**What you are asked to do**:
If a line in the data below holds the word "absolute", copy it.

---------- Exercise data ----------

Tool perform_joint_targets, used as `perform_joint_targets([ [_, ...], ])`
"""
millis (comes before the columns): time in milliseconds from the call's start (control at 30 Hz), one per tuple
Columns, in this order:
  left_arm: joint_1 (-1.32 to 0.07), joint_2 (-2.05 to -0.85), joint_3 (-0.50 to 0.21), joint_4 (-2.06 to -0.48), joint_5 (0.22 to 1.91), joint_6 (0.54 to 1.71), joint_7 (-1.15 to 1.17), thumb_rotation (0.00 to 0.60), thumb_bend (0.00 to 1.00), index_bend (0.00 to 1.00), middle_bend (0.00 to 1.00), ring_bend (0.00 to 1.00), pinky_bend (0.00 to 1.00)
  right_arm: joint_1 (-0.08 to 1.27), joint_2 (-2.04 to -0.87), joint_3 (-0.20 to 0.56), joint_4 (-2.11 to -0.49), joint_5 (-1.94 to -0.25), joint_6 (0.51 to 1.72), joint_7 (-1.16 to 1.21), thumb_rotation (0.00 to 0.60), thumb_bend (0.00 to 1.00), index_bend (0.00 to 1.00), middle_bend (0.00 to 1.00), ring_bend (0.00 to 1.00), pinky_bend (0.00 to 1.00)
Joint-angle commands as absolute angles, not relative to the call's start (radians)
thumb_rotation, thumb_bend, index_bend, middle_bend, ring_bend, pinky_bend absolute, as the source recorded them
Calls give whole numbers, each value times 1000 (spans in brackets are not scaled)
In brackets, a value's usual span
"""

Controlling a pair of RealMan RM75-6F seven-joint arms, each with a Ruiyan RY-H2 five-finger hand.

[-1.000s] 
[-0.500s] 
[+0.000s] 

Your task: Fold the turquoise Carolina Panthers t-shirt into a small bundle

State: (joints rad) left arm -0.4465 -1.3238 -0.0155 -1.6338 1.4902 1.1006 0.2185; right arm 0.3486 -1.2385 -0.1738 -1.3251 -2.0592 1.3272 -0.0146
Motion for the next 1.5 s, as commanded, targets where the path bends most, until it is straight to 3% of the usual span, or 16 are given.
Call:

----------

**Answer to the problem**:
Joint-angle commands as absolute angles, not relative to the call's start (radians)
thumb_rotation, thumb_bend, index_bend, middle_bend, ring_bend, pinky_bend absolute, as the source recorded them

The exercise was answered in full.